This week we’ve been looking at the final week of Jesus’ life. He knew this was it, so everything he did was with tremendous meaning and intention. On the final night, he prayed a prayer that my human mind has trouble comprehending. He asks if God can save me and you in any other way than the agony he himself faced. He grieved over what was to come, and he fully submitted to God’s will even when it was the hardest thing he would ever do.

Today, we will read that prayer together, then we will dive deeper into the feelings of Jesus on that final night. Through this, may we fully recognize the sacrifice Jesus made specifically for each of us, the unfathomable price that was paid for our souls, and the perfect example Jesus has set for us when facing hardships we wouldn’t have chosen.
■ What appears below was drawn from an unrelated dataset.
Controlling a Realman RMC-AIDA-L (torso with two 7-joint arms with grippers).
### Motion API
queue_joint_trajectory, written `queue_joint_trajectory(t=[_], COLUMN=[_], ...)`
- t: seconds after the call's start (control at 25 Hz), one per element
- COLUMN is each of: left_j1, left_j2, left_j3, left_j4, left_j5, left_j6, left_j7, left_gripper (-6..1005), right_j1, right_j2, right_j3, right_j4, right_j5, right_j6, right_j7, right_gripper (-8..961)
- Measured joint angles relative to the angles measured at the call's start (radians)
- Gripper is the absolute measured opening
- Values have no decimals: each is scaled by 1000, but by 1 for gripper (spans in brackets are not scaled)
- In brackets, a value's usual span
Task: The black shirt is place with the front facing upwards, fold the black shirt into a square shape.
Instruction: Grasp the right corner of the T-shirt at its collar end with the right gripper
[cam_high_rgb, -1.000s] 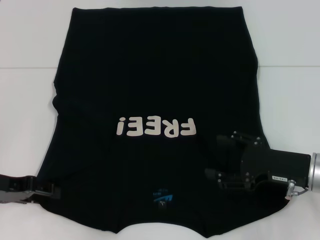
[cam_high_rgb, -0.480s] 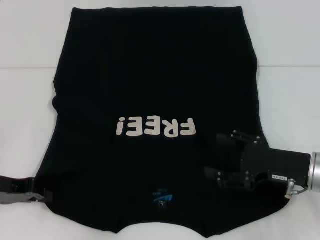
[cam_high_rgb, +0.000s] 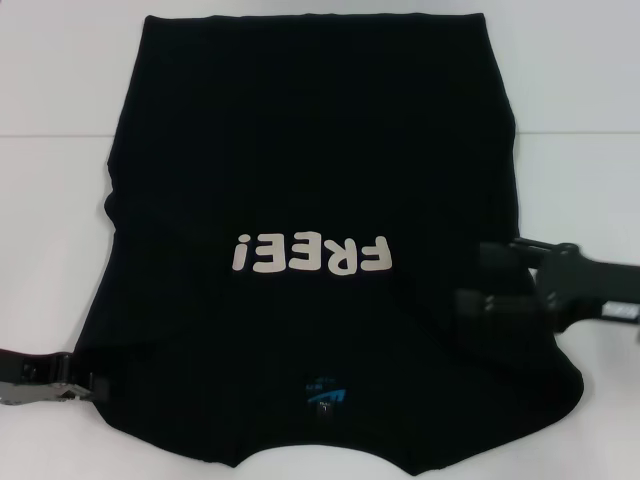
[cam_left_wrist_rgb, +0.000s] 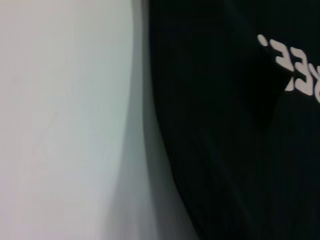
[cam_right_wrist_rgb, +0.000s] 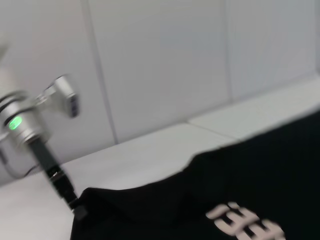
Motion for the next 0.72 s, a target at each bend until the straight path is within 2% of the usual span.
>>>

What does Jesus do? He prays. He asks others to pray with him, but he himself prays. He goes to his father. He honestly lays his feelings down before God, then he surrenders to God’s divine will.

Will we do the same? Even when we don’t want to? Even when we’re facing unfair hardship? Even when we know it will hurt? Will we seek God’s will over our own and surrender in prayer?

Matthew 26: 36-46:

In the garden of Gethsemane, “Jesus bowed with his face to the ground, praying, “My Father! If it is possible, let this cup of suffering be taken away from me. Yet I want your will to be done, not mine.”
A second time he prayed, “My Father! If this cup cannot be taken away unless I drink it, your will be done.”
Then he went to pray a third time, saying the same things again.”

To understand the emotions of Jesus, I will share pieces of a reading from a website called Biblecourses.com.

Sometime around midnight, Jesus entered the garden of Gethsemane, a place were olives were crushed and pressed to process their valuable oil within. Jesus rarely spoke of the emotions that surged at times within his soul. Remember, Jesus was fully God, but he was also fully human. He felt. He hurt. In Gethsemane, we see the heart of Jesus as never before.

In this garden, Jesus experienced something that He had never before encountered during His earthly life and ministry. We cannot understand fully what was happening, but let’s try to imagine it.

The struggle Jesus experienced involved intense sorrow. He told the three friends He had taken with Him that His soul was “deeply grieved”. As He drew closer to the time when He would carry that awful burden of sin upon His soul at the cross, He became overwhelmed. The world’s guilt was descending upon His pure, innocent mind and heart with a crushing force. The weight of all my sin was on him. The burden of all your guilt was his to carry. It must have been overwhelming. It must have been so heavy.

The battle for the salvation of the human race loomed large, dark, and frightful. His humanity was depressed by it; His divine spirit groaned over it. He groaned over me. He groaned over you. We were on his mind.

His struggle was so severe that it began taking his physical body down to death itself. Matthew 26:38 says his soul was “deeply grieved, to the point of death,”. His sorrow and grieve were so consuming that there was a danger his body couldn’t bare it. An angel from Heaven came and strengthen him. Had he not received this strength, he wouldn’t have been able to offer his body on the cross for us. He would have collapsed before the cross.

I’ve always imagined the pain of the cross, but never had I been aware of the agony of Gethsemane. As Jesus prepared His soul for the conflict over the souls of men, he entered into an agony that no one can comprehend. Luke 22:44 says, his sweat became “like drops of blood, falling down to the ground”.

His struggle involved the satanic forces of evil in a way that he had not confronted them before. After Jesus’ period of temptation at the beginning of his ministry, the devil left him “for a season” . In the garden the devil came against him with the mightiest army he could muster. This confrontation with Satan held the terrors of the world of darkness with tenacity.

No one can fathom the depths of grief our Lord experienced in this garden. We see his humanity rising to the challenge of the great strain, but we also see his divine nature. The holy Son of God was preparing to become an atoning sacrifice for the world’s sin.

At his time of great sorrow, Jesus sought to be with God. By his retreat to the garden, he tells us, “When you are in your deepest valley, your greatest conflict, be alone with your Father. Go to a quiet place, and lay your heart open before Him.”

What we see in the garden of Gethsemane is the biggest battles of life were won the day before they even took place. Jesus met with his Father and settled in advance what he was going to do and how he was going to do it when he reached the cross. After Gethsemane and Jesus crying out to God, we see nothing but serenity and absolute confidence in our Jesus. He bore our sufferings without complain. He prayed his way through them.

What Jesus did in that garden was for us. He accepted the cup he prayed could pass from him. And he drank a cup of wrath without mercy, that we might drink a cup of mercy without wrath.
I’ll never think of the garden of Gethsemane the same.